Working at shallow angles with these wheels requires some consideration of potential ramifications. Grinding at shallow angles can prolong the wheel's lifespan, but it also often compromises the cut-rate. On harder materials, shallow grinding angles may also increase unwanted vibration and chatter.
Type 28 grinding wheels, also known as saucer wheels, have similarly depressed centers and are optimized for low grinding angles. They differ from type 27 wheels in that their concave or saucer-shaped design allows for better access to the workpiece — especially in tighter areas, such as corners, fillets and overhangs — and increased aggression at smaller working angles. They can work at angles between 0 and 30 degrees but typically work best for use with grinding angles from 0 to 15 degrees.
GRINDING WHEEL MATERIALS
The materials in each grinding wheel break down into a few main components — the grains, the bond and the fiberglass that reinforces the wheels to give them strength and stability for use in demanding applications. The grit of the wheel is also an essential element that helps determine performance.

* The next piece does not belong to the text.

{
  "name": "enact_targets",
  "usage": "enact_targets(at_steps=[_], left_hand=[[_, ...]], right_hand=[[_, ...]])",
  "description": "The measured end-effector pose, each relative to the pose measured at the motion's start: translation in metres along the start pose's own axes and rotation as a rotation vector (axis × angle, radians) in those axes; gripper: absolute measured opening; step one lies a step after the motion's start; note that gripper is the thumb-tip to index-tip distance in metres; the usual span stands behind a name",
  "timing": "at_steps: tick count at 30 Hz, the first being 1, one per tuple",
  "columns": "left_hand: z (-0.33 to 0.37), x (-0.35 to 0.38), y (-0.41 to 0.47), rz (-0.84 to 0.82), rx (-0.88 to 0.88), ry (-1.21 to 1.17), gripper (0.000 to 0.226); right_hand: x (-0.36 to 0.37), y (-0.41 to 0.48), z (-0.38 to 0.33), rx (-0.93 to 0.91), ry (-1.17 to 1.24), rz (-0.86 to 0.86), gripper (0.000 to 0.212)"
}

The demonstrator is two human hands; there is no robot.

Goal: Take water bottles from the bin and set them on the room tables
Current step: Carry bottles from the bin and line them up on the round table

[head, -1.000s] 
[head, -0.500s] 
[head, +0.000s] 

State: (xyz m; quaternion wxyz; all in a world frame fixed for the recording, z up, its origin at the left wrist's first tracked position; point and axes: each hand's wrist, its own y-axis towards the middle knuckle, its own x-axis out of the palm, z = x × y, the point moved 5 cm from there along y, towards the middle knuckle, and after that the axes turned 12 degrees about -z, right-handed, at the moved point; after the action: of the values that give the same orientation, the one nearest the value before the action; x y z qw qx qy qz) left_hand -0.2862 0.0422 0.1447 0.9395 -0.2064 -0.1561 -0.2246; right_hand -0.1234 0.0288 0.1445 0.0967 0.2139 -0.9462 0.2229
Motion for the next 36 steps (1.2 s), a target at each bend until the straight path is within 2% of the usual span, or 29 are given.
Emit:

The abrasive grains provide the essential functionality of a grinding wheel because they remove material from the workpiece. A few commonly used grinding wheel abrasives are ceramic alumina, zirconia alumina, aluminum oxide, white aluminum oxide, aluminum oxide and silicon carbide. Grains can be blended together to achieve different performance characteristics as well.
Grains also come in various sizes — the size of a grain refers to the size of the individual abrasive particles, similar to the grades for sandpaper particles.
The bond is the substance that causes the abrasive grains to adhere to the wheel. Bonds can consist of different materials. Common materials include shellac, resinoids, rubber and glass or glass-ceramic. At Weiler Abrasives, our portable grinding wheels contain resinoid bonds.
The bond on a grinding wheel may be either hard or soft. A harder bond extends the wheel's lifespan, provided the user operates and maintains the wheel correctly. A softer bond, on the other hand, allows for smoother grinding and exposes new grains more quickly. Choosing the correct bond for a given application can help balance performance and longevity. The type of metal can also influence the bond that's best for your application.
A grinding wheel's bond sometimes contains iron, sulfur and chlorine, which can pose challenges if they adhere to the workpiece during grinding. Weiler Abrasives offers several wheels that minimize these elements. Our Tiger® Ceramic, Aluminum, and INOX wheels are contaminant-free, containing less than 0.1% chlorine, sulfur and iron. They help prevent corrosion on stainless steel and aluminum workpieces.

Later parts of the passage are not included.